El Palio frenó bastante de golpe y bastante más cerca del pub de lo que sus ocupantes hubieran querido. Sin embargo, adentro del auto, si uno se hubiera acercado sigiloso y pegado la oreja a la ventanilla, hubiera escuchado risas. Música no: por una extraña cuestión de respeto casi fúnebre, el disco de Las Pelotas había sido interrumpido dos cuadras antes de llegar. Pero igual, risitas. Clandestinas.
-Boludo, ¿por qué no entrás vos, directamente?
-Bueno loca, avisame antes. No me digas acá acá frená, drogona.
Risas. Una mano sobre una pierna.
-Bueno dale, si no no voy más.
Se dieron un beso bastante largo para un ya vengo. Él no cerró los ojos: le gustaba mirarla con los ojos cerrados y maquillados.
-Ya vengo.
La siguió y la recorrió entera con la vista desde que bajó del auto, la vio cruzar breves palabras con los dos patovicas que se apostaban en la entrada (le hacían acordar a los moais de la Isla de Pascua) y luego desaparecer por la entrada de aquel petit hotel devenido en bar caretón. Encendió el cigarrillo que tenía en la boca desde que ella cerró la puerta del auto y sacó la mano, que ahora lo empuñaba, por la ventanilla baja. Seguramente era porque había fumado un rato antes, pero se dejó sumergir en sus pensamientos como quien ofrece la cara a la ducha para que el agua se la cubra y le entre por la nariz y no le deje abrir los ojos, dejándole solo la posibilidad de armarse un colorido paisaje interior, como un jardinero o como un coleccionista que sabe que lo lindo es poco y chiquito y se ve cuando uno cierra los ojos. Pero él los tenía abiertos: Humberto 1° se le hacía paisaje, todo San Telmo, con sus casitas chorizo, sus adoquines, su nostalgia y demás cosas que le parecían estupideces y que por eso le encantaban, siempre le pareció paisaje.

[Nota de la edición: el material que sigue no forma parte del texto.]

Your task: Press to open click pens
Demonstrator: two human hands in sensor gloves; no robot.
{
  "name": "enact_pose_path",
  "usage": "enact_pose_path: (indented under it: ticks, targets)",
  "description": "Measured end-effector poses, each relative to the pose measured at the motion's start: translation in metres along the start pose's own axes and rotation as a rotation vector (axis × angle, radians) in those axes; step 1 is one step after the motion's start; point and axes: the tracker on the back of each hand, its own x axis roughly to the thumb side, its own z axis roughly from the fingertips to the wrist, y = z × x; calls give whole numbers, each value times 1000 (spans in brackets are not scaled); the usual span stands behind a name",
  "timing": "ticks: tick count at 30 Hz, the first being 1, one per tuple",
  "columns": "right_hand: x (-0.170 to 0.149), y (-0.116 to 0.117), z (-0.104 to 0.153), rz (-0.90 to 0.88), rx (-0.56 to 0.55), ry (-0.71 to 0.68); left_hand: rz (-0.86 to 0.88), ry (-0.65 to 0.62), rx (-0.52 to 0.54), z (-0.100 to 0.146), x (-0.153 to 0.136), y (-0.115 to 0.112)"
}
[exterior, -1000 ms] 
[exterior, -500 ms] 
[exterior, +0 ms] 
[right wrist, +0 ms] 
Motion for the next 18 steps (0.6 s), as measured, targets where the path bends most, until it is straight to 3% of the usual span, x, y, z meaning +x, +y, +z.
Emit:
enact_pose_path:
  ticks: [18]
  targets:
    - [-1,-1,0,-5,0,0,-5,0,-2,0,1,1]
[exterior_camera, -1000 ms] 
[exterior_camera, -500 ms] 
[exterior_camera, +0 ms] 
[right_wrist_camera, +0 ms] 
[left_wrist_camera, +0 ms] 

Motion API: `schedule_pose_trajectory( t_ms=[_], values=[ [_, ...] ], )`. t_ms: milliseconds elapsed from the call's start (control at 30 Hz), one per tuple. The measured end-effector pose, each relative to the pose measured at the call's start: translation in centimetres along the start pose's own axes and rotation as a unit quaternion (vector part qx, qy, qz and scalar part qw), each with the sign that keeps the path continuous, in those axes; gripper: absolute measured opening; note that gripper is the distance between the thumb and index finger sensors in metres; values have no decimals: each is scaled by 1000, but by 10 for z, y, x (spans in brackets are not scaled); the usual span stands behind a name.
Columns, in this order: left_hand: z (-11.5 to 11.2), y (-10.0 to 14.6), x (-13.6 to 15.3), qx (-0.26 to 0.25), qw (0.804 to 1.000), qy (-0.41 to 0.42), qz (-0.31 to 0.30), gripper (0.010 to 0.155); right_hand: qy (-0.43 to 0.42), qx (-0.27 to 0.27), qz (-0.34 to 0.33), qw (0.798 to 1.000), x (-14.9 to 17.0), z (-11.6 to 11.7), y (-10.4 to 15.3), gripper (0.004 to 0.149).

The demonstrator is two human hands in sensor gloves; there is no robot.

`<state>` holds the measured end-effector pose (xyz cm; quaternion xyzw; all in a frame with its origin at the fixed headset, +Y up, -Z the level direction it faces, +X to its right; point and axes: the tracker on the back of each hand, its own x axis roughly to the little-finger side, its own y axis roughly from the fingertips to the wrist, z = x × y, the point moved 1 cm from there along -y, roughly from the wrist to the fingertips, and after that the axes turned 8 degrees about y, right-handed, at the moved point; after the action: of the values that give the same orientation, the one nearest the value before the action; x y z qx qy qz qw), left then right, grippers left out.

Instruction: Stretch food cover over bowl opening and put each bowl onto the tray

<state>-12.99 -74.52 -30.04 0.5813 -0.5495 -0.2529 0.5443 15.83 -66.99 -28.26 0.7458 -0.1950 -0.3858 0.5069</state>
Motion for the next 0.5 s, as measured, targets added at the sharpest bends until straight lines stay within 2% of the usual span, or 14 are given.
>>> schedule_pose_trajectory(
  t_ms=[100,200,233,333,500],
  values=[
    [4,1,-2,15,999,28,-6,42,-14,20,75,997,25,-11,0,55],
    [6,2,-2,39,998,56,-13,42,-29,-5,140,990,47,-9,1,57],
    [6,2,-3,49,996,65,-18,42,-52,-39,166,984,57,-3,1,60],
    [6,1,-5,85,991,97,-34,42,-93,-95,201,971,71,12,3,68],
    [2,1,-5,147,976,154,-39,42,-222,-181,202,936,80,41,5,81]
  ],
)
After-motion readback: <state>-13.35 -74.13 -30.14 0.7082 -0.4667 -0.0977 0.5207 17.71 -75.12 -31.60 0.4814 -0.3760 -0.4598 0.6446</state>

Pero, esa noche, Humberto 1° tenía una bruma particular. No era ni su mística ni sus faroles antiguos de luz amarilla ni los turistas nórdicos rubios y altísimos ni la sensación oximorónica que dejaba escuchar música electrónica a través de las ventanas de una casita de 1890. No eran tampoco los moais encorsetados en cuero que lo empezaban a mirar raro desde la puerta del pub ni ella que tardaba demasiado (aunque él fumó hace un rato, capaz que es eso) ni él que no sabía bien a dónde iban a ir cuando tuviera que arrancar el auto ni los nervios que ya le hacían temblar un poco el cigarrillo entre los dedos. No era el miedo ni la incertidumbre. Por ahí empezó a sentirse diminuto entre tanto humo y tanta oscuridad y tanta controversia tironeándolo por dentro. Él se sentía un coleccionista, sabía que cabía en una latita de azafrán y que por eso esa noche iba a pasar. Más oscura, más pesada y absoluta que las demás. Pero iba a pasar. No era el miedo ni la incertidumbre porque no los tenía. Era un kamikaze y le terminó gustando. El volumen de la música electrónica subió de golpe: la puerta del boliche se abrió y por fin salió. Él la volvió a seguir con la mirada y a recorrerla entera desde que el bar la escupió casi con el mismo desprecio con el que la veían irse los moais, hasta que entró al auto (tras volver a hacer giratoria la puerta); vio en detalle su cara empapada y las patas de araña alargándose por sus mejillas antes de que se le tirara en el regazo a sollozos crudos mientras le manchaba el pantalón con sombra negra y lágrimas y rouge y le pedía entre hipos que arrancara.
-¿Ya está? ¿Todo?
-Sí sí. Vamos, dale.
Solo podía alejarse unas cuadras, estacionar bajo la autopista y tomar su cara con ambas manos, darle otro beso y que no importara si era más para él que para ella, que ya no cerraba los ojos que no paraban de mojarle el rostro ni se tranquilizaba jugando con su lengua pero que tampoco quería otra cosa en ese momento sino dejarse y dejarse porque ya no quedaba otra porque todo lo que les podían quitar ya se los habían quitado y porque ya no tenían nada más que su aliento que les era oxígeno y sus lágrimas que les eran perlas de sal y sus brazos en los que se dejaban perder y sus ojos que trazaban un paisaje encantador al seguir mirándose mientras podían.